▶ **ACTION ITEM**
Please go through the records below and return every line holding the word "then".

--- RECORD EXCERPTS ---

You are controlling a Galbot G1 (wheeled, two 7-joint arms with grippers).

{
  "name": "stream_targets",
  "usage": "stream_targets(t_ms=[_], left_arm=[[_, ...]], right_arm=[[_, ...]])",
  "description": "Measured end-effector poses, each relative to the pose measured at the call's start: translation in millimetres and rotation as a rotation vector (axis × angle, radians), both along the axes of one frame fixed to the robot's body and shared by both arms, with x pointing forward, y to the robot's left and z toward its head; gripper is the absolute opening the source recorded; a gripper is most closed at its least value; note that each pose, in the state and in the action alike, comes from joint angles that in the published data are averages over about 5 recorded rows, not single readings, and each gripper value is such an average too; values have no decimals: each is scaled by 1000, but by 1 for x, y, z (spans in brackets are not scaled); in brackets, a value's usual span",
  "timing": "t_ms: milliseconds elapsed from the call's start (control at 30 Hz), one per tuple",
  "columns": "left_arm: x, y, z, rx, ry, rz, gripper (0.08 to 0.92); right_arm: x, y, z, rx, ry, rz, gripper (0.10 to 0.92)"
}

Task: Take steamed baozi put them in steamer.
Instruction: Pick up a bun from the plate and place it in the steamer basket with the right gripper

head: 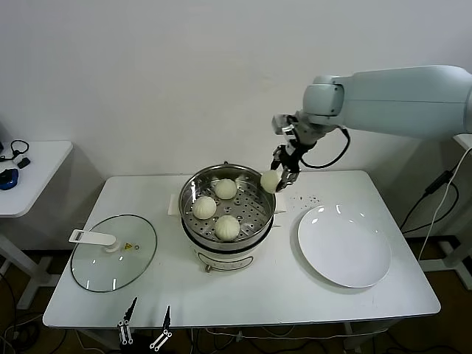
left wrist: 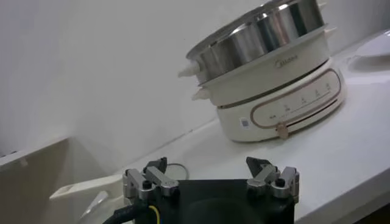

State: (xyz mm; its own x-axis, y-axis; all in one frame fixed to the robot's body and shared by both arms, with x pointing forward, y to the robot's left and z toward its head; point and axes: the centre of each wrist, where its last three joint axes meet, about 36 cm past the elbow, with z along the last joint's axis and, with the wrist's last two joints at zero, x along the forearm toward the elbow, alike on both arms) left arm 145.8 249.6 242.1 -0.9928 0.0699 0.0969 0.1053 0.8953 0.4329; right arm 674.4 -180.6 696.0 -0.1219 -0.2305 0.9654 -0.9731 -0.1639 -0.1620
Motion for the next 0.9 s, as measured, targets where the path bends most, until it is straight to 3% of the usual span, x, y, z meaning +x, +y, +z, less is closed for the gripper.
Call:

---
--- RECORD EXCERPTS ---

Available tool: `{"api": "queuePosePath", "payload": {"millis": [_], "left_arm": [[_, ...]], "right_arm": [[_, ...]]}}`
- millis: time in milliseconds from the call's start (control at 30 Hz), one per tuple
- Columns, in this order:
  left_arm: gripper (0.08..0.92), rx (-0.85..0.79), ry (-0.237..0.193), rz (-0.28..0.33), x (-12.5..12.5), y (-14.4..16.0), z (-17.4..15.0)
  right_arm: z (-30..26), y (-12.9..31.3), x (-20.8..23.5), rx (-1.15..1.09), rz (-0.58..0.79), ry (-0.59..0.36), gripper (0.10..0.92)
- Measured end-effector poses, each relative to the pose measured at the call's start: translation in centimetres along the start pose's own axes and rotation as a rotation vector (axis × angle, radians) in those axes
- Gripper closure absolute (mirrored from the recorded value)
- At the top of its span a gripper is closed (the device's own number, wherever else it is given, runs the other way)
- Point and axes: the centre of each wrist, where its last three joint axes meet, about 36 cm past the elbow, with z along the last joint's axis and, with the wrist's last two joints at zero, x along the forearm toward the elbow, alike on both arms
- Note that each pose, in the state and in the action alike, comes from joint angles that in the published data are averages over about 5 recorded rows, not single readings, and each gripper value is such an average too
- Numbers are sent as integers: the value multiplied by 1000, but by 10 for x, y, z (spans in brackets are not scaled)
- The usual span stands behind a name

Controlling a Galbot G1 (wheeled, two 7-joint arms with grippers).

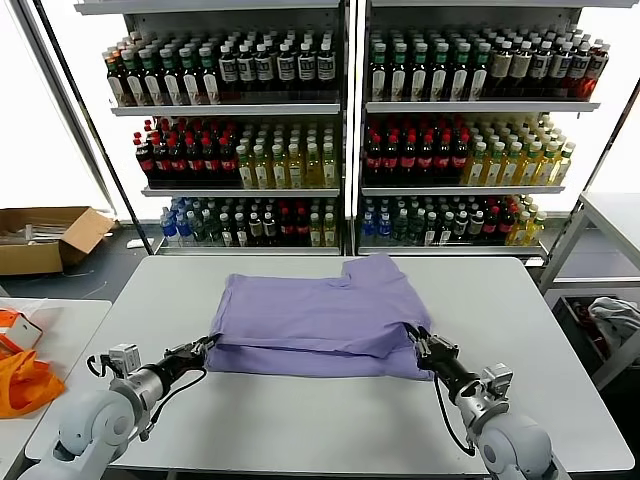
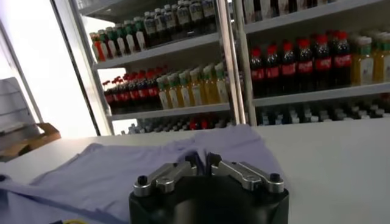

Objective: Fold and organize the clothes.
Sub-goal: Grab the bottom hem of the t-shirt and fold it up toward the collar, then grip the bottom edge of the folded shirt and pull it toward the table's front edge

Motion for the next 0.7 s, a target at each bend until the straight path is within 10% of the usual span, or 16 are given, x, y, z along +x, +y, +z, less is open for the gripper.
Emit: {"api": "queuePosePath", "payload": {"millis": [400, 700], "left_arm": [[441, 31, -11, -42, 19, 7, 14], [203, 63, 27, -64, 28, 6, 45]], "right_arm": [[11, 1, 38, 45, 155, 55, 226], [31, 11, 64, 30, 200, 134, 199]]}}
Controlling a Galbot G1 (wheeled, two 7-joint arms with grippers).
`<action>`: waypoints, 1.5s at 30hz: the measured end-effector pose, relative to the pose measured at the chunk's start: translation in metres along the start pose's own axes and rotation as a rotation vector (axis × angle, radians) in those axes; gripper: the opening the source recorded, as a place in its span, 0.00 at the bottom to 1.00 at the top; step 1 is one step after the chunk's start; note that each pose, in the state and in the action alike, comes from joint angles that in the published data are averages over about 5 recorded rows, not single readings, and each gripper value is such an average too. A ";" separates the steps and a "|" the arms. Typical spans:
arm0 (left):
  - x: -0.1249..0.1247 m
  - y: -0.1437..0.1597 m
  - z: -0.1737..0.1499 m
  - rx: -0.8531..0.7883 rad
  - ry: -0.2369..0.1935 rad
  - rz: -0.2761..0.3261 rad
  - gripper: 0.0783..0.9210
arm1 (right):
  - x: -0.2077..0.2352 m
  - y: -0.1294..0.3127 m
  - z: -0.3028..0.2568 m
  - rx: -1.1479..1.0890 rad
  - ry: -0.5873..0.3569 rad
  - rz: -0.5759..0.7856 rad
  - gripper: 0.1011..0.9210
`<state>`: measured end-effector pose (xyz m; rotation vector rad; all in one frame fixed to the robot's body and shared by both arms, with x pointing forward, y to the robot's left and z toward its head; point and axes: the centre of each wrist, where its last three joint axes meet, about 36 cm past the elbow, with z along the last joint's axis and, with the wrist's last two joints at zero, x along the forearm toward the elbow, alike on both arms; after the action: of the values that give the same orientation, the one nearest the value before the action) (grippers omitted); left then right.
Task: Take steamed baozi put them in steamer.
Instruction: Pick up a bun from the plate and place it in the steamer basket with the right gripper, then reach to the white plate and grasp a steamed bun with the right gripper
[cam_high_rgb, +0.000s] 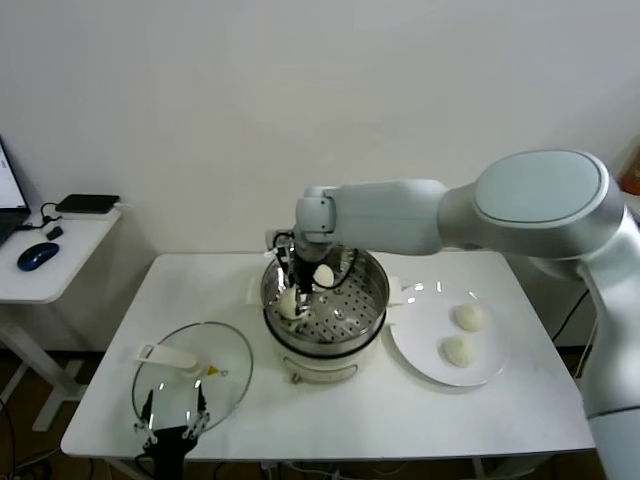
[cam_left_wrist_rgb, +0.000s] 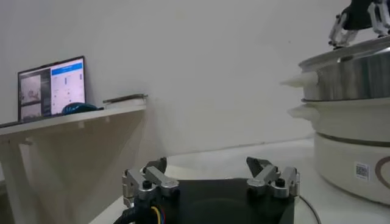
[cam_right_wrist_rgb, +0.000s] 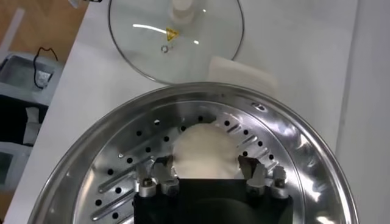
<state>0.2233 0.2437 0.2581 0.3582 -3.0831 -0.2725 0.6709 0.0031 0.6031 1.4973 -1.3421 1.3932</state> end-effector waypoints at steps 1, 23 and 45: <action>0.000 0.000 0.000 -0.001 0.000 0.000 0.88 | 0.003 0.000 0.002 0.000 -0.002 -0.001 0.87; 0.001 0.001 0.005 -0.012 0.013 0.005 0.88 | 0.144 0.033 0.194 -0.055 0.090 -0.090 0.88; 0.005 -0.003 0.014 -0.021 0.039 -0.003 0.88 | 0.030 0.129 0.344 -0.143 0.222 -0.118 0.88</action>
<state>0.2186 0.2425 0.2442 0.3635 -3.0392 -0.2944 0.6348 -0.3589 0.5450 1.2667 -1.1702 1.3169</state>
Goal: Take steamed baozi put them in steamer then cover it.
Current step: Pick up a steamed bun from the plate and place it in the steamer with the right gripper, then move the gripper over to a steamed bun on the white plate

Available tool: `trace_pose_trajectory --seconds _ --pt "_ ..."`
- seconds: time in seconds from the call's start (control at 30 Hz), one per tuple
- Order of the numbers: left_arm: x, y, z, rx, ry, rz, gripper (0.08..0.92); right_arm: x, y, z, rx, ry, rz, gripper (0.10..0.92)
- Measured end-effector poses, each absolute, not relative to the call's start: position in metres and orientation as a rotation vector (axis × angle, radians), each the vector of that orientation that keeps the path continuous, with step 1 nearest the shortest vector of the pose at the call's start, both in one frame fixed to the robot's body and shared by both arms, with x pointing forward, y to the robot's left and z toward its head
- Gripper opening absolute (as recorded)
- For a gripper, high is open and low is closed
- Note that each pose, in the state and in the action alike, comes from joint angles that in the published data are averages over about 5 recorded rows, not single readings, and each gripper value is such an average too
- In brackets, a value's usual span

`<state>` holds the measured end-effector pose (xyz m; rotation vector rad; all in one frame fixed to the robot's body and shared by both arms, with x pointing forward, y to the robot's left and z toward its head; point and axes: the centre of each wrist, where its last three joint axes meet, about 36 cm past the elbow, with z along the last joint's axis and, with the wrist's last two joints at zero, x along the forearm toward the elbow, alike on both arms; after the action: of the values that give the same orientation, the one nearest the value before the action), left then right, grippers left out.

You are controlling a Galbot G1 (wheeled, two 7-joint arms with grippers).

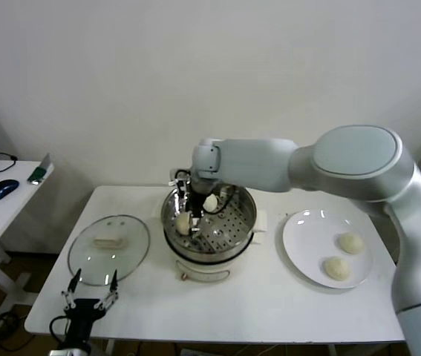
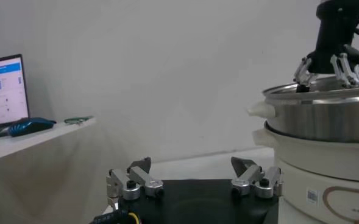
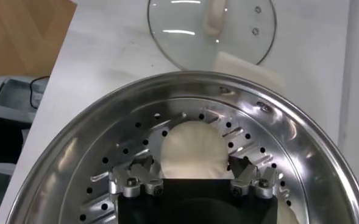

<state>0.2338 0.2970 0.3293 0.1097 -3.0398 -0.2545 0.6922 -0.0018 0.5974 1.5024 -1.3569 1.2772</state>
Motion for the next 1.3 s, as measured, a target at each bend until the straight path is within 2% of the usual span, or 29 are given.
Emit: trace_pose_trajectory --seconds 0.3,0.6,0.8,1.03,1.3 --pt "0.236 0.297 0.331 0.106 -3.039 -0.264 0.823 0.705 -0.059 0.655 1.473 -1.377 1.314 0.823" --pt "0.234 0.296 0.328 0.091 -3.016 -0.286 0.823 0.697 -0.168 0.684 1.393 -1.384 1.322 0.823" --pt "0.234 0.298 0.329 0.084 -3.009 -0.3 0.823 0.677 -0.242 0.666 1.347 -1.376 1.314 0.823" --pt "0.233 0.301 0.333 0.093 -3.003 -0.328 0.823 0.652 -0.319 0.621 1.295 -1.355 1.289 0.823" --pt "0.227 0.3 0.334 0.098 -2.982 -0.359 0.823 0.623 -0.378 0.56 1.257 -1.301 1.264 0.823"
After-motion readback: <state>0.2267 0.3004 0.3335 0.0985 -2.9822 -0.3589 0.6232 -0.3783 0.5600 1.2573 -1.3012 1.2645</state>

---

▶ **SOLUTION FOR THIS TASK**
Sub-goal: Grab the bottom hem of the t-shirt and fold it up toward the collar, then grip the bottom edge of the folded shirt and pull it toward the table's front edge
`<state>`: measured end-effector pose (xyz m; rotation vector rad; all in one frame fixed to the robot's body and shared by both arms, with x pointing forward, y to the robot's left and z toward its head; point and axes: the centre of each wrist, where its last three joint axes meet, about 36 cm past the elbow, with z along the last joint's axis and, with the wrist's last two joints at zero, x along the forearm toward the elbow, alike on both arms; after the action: of the values that give the same orientation, the one nearest the value before the action) (grippers omitted); left then right.
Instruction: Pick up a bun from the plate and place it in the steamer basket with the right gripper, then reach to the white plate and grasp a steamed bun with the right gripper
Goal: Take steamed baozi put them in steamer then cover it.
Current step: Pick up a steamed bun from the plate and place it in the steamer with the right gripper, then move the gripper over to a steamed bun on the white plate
`<state>` holds the measured end-effector pose (xyz m; rotation vector rad; all in one frame fixed to the robot's body and shared by both arms, with x pointing forward, y to the robot's left and z toward its head; point and axes: the centre of each wrist, where its last three joint axes meet, about 36 cm past the elbow, with z along the last joint's axis and, with the wrist's last two joints at zero, x along the forearm toward the elbow, alike on both arms; after the action: of the values that give the same orientation, the one nearest the value before the action), left then right, grippers left out.

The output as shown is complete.